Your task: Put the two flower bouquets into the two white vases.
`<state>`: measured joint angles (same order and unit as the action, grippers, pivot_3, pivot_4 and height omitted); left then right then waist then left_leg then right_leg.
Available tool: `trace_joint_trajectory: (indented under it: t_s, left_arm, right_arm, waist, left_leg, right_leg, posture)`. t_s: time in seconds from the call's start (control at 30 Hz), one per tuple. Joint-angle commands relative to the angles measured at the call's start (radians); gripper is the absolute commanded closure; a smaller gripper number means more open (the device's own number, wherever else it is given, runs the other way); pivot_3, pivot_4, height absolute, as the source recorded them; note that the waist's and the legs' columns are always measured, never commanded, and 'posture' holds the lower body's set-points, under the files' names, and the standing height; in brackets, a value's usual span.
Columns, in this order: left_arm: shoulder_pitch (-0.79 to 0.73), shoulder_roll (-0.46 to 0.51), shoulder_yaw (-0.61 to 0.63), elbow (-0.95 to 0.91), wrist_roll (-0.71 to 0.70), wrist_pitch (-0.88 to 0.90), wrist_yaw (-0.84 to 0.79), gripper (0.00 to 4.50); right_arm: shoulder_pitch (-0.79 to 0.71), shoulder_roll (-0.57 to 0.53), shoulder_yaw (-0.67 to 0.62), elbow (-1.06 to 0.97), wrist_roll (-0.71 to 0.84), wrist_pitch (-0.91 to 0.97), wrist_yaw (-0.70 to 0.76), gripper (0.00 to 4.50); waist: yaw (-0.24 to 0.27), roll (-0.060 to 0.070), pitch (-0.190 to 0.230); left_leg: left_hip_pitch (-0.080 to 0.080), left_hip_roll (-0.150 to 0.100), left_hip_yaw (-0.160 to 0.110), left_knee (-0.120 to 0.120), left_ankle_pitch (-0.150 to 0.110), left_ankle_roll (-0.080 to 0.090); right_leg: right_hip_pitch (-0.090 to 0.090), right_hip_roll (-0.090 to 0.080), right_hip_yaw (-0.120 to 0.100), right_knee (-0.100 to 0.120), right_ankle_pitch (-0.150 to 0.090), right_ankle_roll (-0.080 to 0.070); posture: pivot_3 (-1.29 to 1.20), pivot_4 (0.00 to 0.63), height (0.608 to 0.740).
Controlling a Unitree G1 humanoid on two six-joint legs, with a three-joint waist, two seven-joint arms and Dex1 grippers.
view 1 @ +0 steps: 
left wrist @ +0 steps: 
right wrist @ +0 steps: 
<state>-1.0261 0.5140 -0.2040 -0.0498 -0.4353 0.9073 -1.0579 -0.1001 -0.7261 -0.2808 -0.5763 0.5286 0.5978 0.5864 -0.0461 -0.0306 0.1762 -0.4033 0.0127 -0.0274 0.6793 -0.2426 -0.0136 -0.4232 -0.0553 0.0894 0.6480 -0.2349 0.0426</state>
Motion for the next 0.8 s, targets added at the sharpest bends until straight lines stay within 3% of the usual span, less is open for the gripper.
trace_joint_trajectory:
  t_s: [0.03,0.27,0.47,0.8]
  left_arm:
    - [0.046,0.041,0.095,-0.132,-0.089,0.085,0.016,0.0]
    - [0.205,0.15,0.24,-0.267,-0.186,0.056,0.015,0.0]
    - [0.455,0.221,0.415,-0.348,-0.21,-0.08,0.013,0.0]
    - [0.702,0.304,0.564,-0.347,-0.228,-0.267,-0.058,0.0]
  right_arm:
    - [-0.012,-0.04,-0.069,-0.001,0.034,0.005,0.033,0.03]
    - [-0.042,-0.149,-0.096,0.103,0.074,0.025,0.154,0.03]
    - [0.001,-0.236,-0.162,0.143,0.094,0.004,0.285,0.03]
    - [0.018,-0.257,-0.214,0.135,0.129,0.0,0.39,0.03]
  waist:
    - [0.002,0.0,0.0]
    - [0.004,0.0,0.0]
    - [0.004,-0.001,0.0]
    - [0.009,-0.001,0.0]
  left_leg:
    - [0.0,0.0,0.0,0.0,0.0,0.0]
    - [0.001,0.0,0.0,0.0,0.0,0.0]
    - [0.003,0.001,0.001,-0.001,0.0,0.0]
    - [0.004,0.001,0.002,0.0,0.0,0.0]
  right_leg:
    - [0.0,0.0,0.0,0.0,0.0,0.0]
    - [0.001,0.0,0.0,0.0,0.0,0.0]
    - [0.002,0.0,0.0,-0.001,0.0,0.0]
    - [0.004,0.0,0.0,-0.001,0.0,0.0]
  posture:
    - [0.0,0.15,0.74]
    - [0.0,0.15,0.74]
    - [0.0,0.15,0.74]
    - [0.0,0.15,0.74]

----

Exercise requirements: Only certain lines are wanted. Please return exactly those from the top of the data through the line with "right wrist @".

Your solution:
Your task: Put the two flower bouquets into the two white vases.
`<state>`: measured joint angles (same order and unit as the action, grippers, pivot_3, pivot_4 and height omitted); left then right then waist then left_leg then right_leg.
Available tool: `trace_joint_trajectory: (indented under it: t_s, left_arm, right_arm, waist, left_leg, right_leg, posture)`. t_s: time in seconds from the call's start (control at 30 Hz), one per tuple. Joint-angle commands relative to the angles measured at the call's start (radians); gripper is the absolute commanded closure; a smaller gripper number means more open (the device's own number, wherever else it is given, runs the other way); pivot_3, pivot_4, height absolute, as the source recorded them; note that the waist's and the legs' columns are always measured, never commanded, and 'posture' holds the lower body's set-points, under the files' names, and the standing height; in brackets, a value's usual span.
Columns, in this order: left_arm: shoulder_pitch (-0.79 to 0.73), shoulder_roll (-0.46 to 0.51), shoulder_yaw (-0.61 to 0.63), elbow (-0.95 to 0.91), wrist_roll (-0.71 to 0.70), wrist_pitch (-0.88 to 0.90), wrist_yaw (-0.84 to 0.79), gripper (0.00 to 4.50); right_arm: shoulder_pitch (-0.79 to 0.71), shoulder_roll (-0.57 to 0.53), shoulder_yaw (-0.67 to 0.62), elbow (-1.06 to 0.97), wrist_roll (-0.71 to 0.84), wrist_pitch (-0.91 to 0.97), wrist_yaw (-0.70 to 0.76), gripper (0.00 to 4.50); waist: yaw (-0.24 to 0.27), roll (-0.060 to 0.070), pitch (-0.190 to 0.230); left_leg: left_hip_pitch (-0.080 to 0.080), left_hip_roll (-0.150 to 0.100), left_hip_yaw (-0.160 to 0.110), left_knee (-0.120 to 0.120), left_ankle_pitch (-0.150 to 0.110), left_ankle_roll (-0.080 to 0.090); right_leg: right_hip_pitch (-0.090 to 0.090), right_hip_roll (-0.090 to 0.080), right_hip_yaw (-0.120 to 0.100), right_knee (-0.100 to 0.120), right_ankle_pitch (-0.150 to 0.090), right_ankle_roll (-0.080 to 0.070); posture: pivot_3 (-1.29 to 1.20), pivot_4 (0.00 to 0.63), height (0.608 to 0.740).
Controlling a Unitree G1 humanoid on two six-joint legs, with a three-joint waist, two seven-joint arms and Dex1 grippers.
view 1 @ +0 steps: 
left wrist @ +0 steps: 
right wrist @ +0 steps: 

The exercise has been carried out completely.